HOW TO COMPLETE THIS TASK: Please find every line in the entries below that contains the string "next", and copy it.

(Records excerpted from a collection)
● ● ●

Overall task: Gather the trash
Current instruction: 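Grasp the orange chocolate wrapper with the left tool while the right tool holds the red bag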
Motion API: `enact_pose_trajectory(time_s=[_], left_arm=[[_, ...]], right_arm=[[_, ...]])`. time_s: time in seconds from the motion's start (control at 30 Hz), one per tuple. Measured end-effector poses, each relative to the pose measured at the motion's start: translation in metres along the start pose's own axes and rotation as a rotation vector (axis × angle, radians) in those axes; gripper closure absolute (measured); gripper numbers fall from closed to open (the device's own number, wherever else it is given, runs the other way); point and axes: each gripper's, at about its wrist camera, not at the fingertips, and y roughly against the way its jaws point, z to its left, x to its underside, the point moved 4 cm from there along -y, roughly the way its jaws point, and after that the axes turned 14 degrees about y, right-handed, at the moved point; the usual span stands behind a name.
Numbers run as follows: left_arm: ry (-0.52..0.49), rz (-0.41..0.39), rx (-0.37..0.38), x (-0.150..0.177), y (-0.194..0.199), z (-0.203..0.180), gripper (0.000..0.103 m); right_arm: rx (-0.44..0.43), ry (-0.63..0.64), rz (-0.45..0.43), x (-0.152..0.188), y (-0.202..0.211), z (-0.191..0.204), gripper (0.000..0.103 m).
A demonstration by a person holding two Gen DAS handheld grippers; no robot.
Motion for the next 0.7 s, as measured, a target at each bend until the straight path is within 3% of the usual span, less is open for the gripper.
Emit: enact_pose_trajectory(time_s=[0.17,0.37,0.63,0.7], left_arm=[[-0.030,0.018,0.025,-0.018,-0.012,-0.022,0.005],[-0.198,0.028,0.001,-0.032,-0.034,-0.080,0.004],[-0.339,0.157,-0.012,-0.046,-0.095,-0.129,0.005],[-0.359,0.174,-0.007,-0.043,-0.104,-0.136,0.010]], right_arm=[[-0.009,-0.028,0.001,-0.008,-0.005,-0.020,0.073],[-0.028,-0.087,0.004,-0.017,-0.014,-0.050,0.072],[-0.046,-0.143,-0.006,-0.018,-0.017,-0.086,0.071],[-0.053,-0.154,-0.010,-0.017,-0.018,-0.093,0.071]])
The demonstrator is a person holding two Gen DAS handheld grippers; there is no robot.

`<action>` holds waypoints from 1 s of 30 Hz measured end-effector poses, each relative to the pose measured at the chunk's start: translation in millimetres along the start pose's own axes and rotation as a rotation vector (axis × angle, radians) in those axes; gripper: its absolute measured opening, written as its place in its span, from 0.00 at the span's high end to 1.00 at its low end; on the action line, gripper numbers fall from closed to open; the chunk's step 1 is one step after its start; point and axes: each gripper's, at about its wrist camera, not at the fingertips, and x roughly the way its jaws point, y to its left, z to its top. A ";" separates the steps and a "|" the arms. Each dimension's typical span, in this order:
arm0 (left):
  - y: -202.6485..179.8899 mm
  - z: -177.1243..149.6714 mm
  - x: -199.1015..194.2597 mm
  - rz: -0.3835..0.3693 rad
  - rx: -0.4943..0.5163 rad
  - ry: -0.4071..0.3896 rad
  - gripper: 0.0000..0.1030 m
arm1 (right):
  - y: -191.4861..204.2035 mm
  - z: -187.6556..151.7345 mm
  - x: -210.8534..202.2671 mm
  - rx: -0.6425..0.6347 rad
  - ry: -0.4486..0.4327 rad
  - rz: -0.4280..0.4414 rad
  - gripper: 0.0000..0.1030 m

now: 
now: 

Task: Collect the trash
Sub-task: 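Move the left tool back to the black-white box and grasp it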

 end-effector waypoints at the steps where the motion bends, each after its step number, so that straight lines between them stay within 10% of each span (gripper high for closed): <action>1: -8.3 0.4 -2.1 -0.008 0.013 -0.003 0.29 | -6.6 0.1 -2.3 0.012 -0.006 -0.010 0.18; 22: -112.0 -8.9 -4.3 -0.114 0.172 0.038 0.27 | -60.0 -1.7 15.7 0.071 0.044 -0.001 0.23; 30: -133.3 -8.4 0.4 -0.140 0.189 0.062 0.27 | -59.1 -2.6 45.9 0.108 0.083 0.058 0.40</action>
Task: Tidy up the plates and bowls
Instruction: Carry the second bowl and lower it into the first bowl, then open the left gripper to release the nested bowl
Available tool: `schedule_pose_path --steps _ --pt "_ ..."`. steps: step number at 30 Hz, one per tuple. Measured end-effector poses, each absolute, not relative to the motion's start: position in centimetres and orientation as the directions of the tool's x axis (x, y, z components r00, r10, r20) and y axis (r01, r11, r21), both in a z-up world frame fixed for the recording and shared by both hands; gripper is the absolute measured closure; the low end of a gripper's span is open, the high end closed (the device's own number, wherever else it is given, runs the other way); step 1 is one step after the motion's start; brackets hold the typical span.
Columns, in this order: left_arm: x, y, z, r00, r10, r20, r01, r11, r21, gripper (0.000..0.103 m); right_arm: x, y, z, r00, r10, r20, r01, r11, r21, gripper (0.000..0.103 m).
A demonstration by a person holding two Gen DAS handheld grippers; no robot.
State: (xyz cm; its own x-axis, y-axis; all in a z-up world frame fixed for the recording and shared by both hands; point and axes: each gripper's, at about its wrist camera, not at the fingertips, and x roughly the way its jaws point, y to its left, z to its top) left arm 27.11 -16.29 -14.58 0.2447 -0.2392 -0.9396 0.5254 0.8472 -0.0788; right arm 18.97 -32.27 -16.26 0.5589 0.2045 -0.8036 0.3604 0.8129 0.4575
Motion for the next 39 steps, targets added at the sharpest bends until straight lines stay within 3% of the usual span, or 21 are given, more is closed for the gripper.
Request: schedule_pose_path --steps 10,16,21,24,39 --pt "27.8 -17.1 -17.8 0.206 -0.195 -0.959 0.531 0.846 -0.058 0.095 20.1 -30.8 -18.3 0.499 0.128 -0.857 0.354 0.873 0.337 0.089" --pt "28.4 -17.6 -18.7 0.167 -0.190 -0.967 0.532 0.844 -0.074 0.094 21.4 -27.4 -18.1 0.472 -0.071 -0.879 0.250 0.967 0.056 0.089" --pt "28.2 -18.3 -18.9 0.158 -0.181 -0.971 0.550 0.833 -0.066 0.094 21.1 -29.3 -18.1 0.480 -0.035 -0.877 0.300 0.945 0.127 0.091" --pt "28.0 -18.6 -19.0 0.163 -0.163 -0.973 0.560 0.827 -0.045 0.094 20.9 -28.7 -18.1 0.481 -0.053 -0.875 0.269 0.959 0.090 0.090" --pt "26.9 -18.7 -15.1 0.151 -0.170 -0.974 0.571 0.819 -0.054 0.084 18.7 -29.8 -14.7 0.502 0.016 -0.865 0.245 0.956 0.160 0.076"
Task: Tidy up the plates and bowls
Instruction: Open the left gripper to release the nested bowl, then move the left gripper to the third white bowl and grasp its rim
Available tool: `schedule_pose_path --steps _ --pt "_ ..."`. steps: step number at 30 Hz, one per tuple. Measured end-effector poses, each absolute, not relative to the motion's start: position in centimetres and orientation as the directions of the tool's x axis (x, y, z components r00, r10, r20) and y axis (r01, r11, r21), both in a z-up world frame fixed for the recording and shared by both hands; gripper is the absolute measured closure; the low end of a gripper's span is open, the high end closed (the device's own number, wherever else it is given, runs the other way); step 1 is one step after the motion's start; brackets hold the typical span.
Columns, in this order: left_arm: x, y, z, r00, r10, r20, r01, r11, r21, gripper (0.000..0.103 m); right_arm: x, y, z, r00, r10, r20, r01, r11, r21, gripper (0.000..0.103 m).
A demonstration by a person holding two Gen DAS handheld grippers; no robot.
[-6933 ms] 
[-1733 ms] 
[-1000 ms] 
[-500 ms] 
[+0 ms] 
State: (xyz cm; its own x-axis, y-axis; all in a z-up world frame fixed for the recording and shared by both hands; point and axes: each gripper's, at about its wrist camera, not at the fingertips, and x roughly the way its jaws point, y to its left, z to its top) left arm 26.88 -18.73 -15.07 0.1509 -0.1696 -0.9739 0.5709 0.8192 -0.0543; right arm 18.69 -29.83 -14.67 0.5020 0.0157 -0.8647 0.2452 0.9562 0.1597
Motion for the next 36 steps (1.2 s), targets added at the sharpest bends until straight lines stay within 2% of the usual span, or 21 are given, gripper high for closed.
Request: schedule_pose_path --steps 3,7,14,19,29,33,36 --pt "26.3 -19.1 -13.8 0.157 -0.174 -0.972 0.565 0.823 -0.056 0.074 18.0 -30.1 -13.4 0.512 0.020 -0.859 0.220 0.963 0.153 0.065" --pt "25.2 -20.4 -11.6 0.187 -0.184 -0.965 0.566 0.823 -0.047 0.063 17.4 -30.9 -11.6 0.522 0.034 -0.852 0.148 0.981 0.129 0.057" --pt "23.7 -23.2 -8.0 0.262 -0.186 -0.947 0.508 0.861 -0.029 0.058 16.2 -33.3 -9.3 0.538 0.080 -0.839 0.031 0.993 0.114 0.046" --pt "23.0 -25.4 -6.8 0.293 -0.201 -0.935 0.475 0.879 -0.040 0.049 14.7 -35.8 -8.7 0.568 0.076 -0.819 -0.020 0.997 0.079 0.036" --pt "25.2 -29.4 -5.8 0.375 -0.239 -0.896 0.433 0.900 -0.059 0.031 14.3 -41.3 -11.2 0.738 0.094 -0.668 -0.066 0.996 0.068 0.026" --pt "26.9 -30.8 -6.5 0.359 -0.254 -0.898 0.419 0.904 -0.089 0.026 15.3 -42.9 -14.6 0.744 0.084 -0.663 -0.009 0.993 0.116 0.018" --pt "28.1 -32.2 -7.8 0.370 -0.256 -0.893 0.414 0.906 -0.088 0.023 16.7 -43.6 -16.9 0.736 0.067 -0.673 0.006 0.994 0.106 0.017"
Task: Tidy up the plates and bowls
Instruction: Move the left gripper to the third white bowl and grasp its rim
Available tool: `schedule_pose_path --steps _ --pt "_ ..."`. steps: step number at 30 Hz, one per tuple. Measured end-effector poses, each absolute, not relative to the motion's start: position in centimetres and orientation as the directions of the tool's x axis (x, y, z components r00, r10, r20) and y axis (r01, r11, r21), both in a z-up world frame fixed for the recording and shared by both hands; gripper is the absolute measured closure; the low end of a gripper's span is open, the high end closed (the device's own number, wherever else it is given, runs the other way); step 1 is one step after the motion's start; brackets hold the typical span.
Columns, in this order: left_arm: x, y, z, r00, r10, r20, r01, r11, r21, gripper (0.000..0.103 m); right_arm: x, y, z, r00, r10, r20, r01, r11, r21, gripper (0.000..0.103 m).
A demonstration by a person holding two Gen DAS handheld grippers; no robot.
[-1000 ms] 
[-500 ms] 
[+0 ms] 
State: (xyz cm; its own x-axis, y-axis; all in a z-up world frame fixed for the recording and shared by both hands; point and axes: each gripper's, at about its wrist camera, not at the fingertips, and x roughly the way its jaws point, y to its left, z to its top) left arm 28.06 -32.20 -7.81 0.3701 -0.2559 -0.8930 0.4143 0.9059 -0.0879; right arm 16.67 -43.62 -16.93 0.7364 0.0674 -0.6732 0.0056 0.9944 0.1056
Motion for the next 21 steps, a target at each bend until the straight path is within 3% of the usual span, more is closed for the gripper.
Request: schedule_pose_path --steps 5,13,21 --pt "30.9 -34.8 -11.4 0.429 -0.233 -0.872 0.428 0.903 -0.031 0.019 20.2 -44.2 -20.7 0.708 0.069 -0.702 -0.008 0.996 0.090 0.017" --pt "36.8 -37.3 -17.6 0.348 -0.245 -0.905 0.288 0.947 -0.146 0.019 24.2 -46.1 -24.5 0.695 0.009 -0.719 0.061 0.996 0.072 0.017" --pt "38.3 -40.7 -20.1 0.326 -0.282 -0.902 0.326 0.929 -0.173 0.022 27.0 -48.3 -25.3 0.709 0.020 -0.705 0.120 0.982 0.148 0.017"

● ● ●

WRITTEN RESPONSE:
Motion for the next 0.7 s, as measured, a target at each bend until the straight path is within 3% of the usual span, less is open for the gripper.
Motion for the next 39 steps, targets added at the sharpest bends until straight lines stay within 3% of the usual span, or 21 are given, more is closed for the gripper.
Motion for the next 36 steps (1.2 s), targets added at the sharpest bends until straight lines stay within 2% of the usual span, or 21 are given, gripper high for closed.
Motion for the next 21 steps, a target at each bend until the straight path is within 3% of the usual span, more is closed for the gripper.

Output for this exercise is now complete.